Foraging in the Virtual Himalayas: Intrinsic and Extrinsic Factors in Search

AbstractForaging over land for resources was central to the evolution of search processes and decision-making for many organisms, including humans. The processes underlying natural foraging behaviors are foundational to cognition, but in the field, it is difficult to collect detailed and accurate measures of search behaviors, and hard to manipulate search conditions. We used Google Earth and the Unity 3D platform to recreate a patch of the Himalayan foothills with ancient temples used as waypoints for travelers on foot.
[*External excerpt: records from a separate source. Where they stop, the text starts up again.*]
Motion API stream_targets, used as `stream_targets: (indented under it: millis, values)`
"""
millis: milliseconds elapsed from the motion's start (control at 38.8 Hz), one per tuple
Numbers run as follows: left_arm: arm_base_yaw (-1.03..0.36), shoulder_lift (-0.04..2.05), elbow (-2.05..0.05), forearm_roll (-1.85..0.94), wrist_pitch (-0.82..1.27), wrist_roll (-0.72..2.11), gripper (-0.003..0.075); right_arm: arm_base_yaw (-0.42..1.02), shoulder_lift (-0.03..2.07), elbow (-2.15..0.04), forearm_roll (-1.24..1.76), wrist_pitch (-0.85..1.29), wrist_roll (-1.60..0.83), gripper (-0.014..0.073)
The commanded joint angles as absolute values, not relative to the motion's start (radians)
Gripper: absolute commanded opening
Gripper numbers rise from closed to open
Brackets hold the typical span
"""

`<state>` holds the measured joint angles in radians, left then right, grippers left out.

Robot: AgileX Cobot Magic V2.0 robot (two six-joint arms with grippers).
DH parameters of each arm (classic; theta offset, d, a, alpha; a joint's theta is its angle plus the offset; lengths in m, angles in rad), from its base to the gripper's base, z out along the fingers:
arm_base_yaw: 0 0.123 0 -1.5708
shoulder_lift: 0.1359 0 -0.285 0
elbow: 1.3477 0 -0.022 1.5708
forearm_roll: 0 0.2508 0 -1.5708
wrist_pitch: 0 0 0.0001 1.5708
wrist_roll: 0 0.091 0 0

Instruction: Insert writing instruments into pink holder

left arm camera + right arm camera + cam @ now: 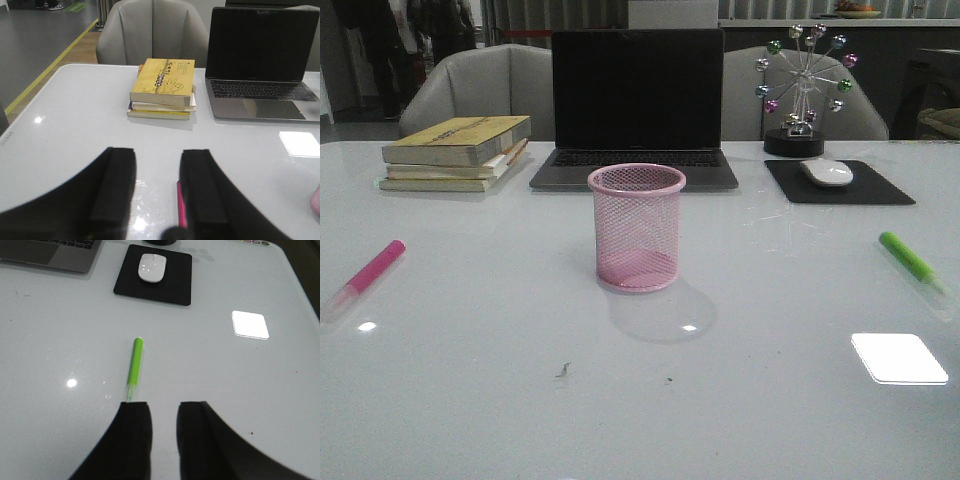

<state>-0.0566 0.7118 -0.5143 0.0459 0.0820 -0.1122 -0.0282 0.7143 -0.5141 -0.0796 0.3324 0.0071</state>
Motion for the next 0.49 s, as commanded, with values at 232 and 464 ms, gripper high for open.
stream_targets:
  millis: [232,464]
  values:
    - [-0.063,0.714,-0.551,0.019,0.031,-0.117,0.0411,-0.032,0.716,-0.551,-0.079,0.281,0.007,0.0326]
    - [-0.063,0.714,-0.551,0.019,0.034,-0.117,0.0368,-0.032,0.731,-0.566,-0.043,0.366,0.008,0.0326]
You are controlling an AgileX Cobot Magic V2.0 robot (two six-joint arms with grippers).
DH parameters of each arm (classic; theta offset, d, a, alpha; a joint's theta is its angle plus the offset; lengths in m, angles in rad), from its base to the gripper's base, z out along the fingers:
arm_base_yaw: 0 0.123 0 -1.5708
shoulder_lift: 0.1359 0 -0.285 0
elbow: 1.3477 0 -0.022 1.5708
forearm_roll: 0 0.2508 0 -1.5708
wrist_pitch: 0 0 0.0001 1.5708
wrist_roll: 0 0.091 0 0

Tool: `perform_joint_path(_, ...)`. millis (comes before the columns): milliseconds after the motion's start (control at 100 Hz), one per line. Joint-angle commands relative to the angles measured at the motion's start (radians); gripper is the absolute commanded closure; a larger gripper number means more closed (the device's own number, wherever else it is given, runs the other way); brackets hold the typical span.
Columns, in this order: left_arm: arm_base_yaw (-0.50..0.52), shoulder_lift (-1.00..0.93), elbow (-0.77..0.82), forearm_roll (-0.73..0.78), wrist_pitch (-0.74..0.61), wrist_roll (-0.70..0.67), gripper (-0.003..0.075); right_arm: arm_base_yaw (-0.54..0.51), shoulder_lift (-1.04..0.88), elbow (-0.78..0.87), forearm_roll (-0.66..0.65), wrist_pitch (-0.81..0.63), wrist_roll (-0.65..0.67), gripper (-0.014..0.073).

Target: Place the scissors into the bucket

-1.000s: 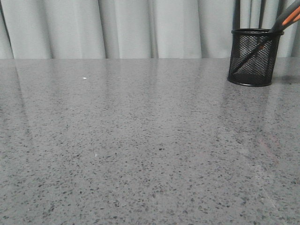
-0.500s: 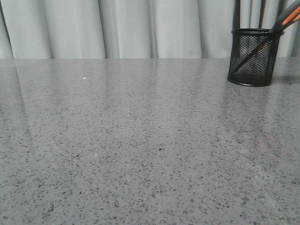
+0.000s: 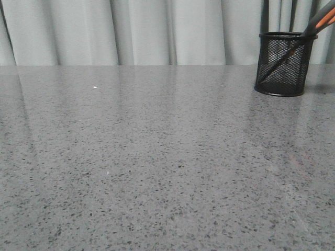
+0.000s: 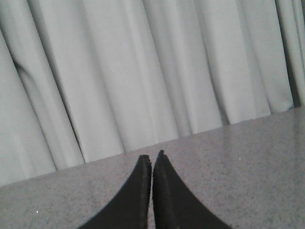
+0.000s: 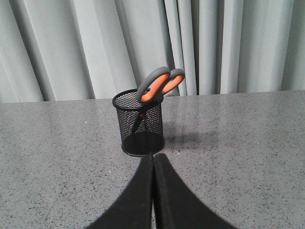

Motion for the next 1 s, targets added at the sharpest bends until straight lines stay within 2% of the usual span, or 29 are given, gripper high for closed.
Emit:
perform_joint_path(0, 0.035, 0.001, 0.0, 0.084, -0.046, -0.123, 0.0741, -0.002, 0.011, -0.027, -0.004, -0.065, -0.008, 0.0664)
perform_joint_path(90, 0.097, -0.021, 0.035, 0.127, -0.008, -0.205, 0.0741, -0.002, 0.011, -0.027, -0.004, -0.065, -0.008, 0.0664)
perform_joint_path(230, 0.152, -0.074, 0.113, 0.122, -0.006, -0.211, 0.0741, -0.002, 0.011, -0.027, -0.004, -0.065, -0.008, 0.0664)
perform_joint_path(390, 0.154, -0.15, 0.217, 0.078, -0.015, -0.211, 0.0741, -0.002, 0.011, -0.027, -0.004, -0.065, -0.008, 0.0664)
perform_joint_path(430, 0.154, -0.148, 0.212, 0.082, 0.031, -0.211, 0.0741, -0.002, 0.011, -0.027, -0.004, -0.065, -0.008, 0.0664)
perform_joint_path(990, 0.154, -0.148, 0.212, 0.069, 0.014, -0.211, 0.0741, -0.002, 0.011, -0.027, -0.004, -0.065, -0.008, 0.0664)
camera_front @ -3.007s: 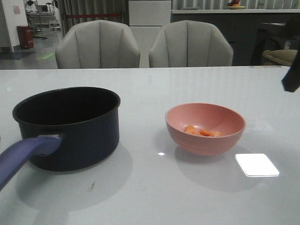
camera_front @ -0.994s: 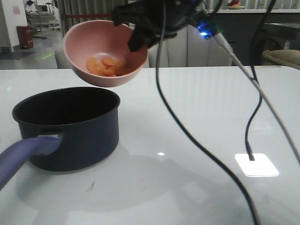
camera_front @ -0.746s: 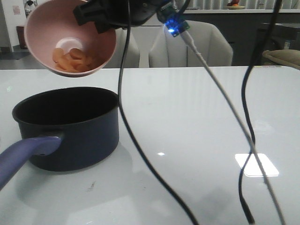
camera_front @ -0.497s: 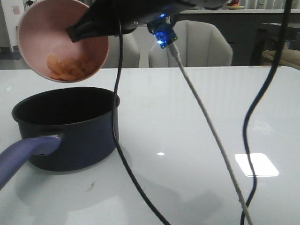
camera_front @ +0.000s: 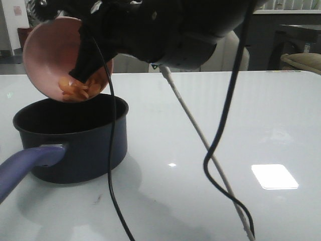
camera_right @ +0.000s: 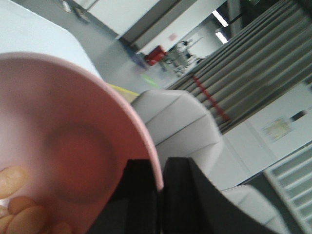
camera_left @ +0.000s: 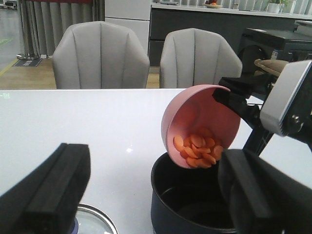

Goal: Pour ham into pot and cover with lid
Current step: 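Tilt the pink bowl to pour the orange pieces into the pot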

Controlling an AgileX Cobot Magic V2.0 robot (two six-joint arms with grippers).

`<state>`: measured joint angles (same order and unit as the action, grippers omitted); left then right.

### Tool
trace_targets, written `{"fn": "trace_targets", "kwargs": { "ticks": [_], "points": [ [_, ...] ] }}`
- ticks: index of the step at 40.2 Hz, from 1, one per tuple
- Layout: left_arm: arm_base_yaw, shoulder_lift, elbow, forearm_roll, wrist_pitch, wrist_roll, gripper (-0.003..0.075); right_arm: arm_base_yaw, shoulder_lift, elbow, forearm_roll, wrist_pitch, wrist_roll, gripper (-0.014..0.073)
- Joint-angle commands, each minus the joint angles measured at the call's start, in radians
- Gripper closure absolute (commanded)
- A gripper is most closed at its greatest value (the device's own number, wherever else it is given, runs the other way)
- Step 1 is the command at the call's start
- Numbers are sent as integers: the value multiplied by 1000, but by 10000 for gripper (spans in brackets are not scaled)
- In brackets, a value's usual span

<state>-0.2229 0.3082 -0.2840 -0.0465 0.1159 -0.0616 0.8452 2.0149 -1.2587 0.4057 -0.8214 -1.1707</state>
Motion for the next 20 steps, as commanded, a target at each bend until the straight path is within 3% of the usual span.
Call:
{"fn": "trace_targets", "kwargs": {
  "ticks": [1,7,20],
  "points": [
    [-8,6,-29,-9,-86,-2,135,3,-26,-27,-7,-213,-101,464],
    [-8,6,-29,-9,-86,-2,135,8,25,-26,-59,-462,-198,464],
    [-8,6,-29,-9,-86,-2,135,8,37,-25,-132,-466,-213,464]
  ]
}}
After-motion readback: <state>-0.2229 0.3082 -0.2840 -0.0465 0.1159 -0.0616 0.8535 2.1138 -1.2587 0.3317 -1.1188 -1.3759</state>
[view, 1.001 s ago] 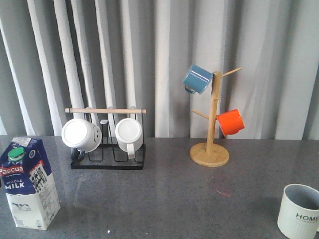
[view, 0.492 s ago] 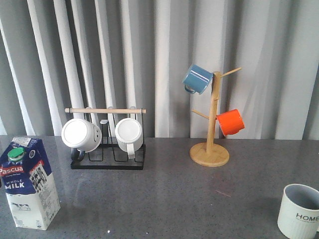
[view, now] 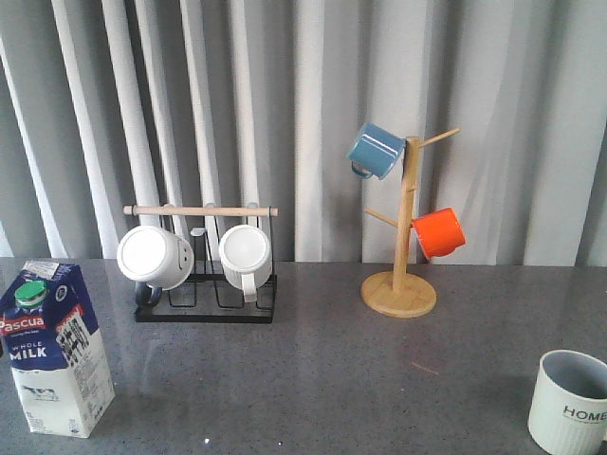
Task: Place milk next to cup
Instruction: 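Close the right gripper on the white HOME mug's handle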
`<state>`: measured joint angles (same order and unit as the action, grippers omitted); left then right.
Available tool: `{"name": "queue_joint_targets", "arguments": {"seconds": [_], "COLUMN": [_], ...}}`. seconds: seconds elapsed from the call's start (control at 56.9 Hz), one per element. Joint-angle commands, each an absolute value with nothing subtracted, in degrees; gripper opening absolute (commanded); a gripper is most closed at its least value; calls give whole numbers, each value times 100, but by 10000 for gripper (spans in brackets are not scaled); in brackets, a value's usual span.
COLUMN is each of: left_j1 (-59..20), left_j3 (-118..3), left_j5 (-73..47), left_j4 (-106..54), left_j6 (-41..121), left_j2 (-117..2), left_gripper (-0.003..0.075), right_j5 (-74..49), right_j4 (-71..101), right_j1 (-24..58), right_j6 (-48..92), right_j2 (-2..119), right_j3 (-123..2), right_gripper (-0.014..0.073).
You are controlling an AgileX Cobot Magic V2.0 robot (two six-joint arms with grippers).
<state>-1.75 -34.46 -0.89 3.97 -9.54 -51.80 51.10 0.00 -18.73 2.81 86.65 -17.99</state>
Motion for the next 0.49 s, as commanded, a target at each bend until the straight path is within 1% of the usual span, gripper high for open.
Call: {"name": "queue_joint_targets", "arguments": {"seconds": [0.0,0.158,0.474], "left_j1": [-209,-209,-209], "left_j3": [-3643,-3643,-3643], "left_j5": [372,372,372], "left_j4": [367,367,367], "left_j6": [-962,-962,-962], "left_j2": [-5140,-5140,-5140], "left_gripper": [520,520,520], "right_j5": [5680,5712,5745], "right_j4": [-123,-366,-309], "right_j1": [-1916,-1916,-1916], "right_j6": [267,182,182], "right_j2": [8657,8846,9224], "right_j3": [-1949,-2074,-2363], "right_gripper": [568,568,568]}}
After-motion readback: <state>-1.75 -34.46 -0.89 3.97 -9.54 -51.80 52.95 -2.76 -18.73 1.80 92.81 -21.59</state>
Two hundred players recruited via MTurk moved over the landscape with realistic speed, energy usage, and perceptual conditions to find as many temples as possible given a limited energy budget. Half were constrained by the need to return to a home base to report found temples, and half were not. When search paths were analyzed in terms of segment distributions, players who found relatively more temples (high scorers) more closely followed the theoretically optimal Lévy walk that balances exploration and exploitation, regardless of the home base. This intrinsic pattern was also found in perceptual search intervals, with high scorers leaning more towards exploration. By contrast, when search paths were analyzed as wholes, an extrinsic pattern was found in that players ranged farther without a home base, and this difference was more pronounced for high scorers. We conclude that Lévy-like patterns are intrinsic and effective in terms of path segments and perceptual intervals, but overall search behavior adapts to extrinsic factors and constraints.